Regarding incumbent Republican Sen. Lincoln Chafee ’75, Sheeler said “one of the things that is mentioned about him is that he is likeable guy. Is that the criteria that we should use as far as electing a U.S. senator to represent us?” Sheeler also criticized Chafee’s wealth, placing the senator’s net worth at $61 million reported in 2003 that Chafee’s personal net worth was at least $6.3 million, based on financial disclosure forms. Other estimates range up to $50 million. “Is this somebody that will represent your needs and understand them?” Sheeler asked. “I’m not sure that that would be the case.”

Sheeler outlined the four elements of his campaign platform. First, he called for reinvestment in American communities, beginning with education, where he sees a drastic shortage in funds. He called President Bush’s solution – raising property taxes – “unacceptable.” “We are not getting the education funds that we used to get in Rhode Island, and it has pit teachers against taxpayers, and that needs to end now,” he said.

Sheeler named alternative energy the second element of his platform, calling it “a moral imperative.” “In the last two years the cost of gasoline at the pump has increased over a dollar, at the same time that we have companies like ExxonMobil that have recorded record profits.” He added, “Since Bush has been in office, the average median household income in Rhode Island has actually declined at present value by $1,500.” Increasingly, Rhode Islanders cannot afford heating for their houses, Sheeler said, and oil is a finite resource that will only become scarcer as populations grow around the world.

Sheeler said he will also push for universal health care. “How can we say that we have family values when 45 million households have no health care. Three-fourths of Americans say they want it. Why don’t we have it?” Private companies that would not profit from universal health care have too much influence in Washington, he said.

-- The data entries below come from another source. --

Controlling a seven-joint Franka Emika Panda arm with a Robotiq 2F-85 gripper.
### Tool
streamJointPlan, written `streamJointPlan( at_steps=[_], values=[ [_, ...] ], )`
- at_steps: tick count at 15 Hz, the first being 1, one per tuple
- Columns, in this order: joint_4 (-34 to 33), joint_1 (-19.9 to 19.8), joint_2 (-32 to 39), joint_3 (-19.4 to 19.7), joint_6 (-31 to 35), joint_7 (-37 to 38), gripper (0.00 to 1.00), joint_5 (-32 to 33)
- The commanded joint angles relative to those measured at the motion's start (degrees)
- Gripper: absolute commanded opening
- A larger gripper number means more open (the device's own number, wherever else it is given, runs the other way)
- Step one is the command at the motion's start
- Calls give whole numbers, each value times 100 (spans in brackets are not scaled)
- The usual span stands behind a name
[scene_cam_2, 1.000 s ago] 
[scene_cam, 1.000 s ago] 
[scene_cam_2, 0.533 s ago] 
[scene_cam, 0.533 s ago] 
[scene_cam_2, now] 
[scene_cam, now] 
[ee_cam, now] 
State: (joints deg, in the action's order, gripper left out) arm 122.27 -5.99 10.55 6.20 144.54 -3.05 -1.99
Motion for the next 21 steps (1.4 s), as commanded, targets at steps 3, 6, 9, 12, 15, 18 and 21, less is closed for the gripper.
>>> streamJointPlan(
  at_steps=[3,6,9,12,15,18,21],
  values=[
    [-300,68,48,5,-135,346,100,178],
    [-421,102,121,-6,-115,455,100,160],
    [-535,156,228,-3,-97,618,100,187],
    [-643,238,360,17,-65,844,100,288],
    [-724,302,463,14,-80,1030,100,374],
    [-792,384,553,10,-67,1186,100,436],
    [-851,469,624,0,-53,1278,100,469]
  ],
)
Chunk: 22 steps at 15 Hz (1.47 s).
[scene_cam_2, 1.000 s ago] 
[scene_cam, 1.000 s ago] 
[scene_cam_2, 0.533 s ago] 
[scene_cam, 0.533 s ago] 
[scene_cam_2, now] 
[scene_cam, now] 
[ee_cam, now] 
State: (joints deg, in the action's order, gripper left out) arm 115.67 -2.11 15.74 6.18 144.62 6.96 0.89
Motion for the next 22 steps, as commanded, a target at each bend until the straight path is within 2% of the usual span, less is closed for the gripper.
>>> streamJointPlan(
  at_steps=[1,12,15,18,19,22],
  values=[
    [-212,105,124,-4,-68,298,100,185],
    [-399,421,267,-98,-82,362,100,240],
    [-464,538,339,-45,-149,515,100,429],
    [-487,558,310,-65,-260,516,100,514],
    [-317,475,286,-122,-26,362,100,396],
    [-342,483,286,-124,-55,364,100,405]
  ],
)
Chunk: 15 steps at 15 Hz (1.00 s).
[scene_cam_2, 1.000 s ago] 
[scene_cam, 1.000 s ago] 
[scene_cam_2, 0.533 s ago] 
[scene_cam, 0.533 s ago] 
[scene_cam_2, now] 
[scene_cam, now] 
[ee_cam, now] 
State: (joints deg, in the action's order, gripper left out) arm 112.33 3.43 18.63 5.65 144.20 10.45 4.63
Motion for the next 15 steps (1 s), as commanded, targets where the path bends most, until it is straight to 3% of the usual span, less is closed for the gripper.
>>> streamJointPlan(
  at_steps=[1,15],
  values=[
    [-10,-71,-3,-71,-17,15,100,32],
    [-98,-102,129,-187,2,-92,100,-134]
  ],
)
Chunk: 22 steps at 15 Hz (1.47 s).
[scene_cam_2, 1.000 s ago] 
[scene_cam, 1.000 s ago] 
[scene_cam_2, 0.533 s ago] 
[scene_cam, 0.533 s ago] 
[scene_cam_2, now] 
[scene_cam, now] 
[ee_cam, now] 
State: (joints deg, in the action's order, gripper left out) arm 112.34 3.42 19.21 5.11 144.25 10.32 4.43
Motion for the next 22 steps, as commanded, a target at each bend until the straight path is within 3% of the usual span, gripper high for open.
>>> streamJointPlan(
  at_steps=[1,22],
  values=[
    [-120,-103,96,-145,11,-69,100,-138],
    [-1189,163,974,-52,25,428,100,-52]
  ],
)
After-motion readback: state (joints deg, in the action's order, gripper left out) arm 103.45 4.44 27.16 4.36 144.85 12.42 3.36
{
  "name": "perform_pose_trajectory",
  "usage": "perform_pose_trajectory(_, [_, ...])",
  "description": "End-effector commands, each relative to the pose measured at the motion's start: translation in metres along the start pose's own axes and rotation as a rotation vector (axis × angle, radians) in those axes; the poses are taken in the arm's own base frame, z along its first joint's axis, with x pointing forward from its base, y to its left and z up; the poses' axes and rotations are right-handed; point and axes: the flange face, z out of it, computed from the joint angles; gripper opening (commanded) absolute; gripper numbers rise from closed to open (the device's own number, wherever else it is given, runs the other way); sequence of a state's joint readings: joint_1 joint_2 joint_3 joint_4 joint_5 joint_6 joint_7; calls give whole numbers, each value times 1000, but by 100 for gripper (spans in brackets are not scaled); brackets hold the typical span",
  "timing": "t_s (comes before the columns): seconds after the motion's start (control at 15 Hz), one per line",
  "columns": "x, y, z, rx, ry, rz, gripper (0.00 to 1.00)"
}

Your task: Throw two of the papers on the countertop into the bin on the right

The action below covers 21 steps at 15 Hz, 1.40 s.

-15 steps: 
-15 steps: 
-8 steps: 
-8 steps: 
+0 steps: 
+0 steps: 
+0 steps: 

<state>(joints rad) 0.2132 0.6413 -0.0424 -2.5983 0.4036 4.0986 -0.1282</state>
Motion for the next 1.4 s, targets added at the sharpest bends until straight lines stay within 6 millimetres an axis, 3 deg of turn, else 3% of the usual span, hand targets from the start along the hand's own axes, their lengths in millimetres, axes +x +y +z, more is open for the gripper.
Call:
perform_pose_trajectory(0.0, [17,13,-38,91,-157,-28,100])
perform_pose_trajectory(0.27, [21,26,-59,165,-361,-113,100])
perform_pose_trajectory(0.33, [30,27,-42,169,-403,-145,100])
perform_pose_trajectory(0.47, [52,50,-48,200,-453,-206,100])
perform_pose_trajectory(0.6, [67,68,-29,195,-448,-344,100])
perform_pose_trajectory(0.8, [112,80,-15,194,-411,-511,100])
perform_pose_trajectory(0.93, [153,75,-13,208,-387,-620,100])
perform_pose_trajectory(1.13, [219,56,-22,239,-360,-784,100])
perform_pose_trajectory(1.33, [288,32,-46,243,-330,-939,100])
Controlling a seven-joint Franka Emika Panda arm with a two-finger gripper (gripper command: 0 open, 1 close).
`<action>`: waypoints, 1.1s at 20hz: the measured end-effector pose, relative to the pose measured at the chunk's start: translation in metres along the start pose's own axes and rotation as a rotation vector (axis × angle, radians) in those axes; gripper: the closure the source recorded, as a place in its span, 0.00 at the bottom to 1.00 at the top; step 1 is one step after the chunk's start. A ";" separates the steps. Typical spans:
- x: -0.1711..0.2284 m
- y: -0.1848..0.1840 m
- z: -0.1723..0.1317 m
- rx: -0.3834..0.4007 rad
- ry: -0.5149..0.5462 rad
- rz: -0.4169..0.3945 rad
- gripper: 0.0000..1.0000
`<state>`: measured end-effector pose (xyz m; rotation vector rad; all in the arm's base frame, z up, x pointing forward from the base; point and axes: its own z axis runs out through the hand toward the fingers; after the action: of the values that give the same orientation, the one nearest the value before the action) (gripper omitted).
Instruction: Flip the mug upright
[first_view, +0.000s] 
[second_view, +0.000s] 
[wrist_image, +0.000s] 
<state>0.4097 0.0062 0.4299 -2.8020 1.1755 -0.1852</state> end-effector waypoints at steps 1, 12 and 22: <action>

Sheeler’s fourth target is the inequality of minority ethnic groups and women. He pointed to the audience, saying, “a majority of people here are from ethnic backgrounds – Dominican, Bolivian, Puerto Rican and other ethnicities. This is our community. Our community in Rhode Island is represented by a wide and diverse peoples. Do they have equal opportunities? I don’t think so.”

Sheeler said he believes that women’s rights is not about the right of choice, but about equality in representation. He elicited disbelieving laughs when he noted that the United States ranks 75th in female representation in elected offices – behind Afghanistan. He also noted the problem of unequal pay for men and women in the United States with equal education.

Sheeler called his campaign a “shared responsibility.” “You have to be engaged,” he said. “You cannot just sit up and take notice. You have to stand up and do something about it.” Even small monetary contributions help, he said. “I would rather have 55,000 people contributing $10 each than 550 people contributing $1,000.”

Sheeler advocates campaign finance reform and calls it “the backbone of American politics.” “Either we have business as usual or we move for change,” he said. He named Arizona and Maine as states that have had complete campaign finance reform, something he wants for Rhode Island.

Sheeler began his speech by thanking members of the Prov-idence Fire Department, who played music at the event and just recently returned from assisting Hurricane Katrina victims in the Gulf region. Sheeler noted that the firefighters have been without a contract for 1,577 days and called on Mayor David Cicilline ’83 to reinstate it.

He concluded by saying, “This is going to be your election, and I will do my best to represent you, and we will win this election.”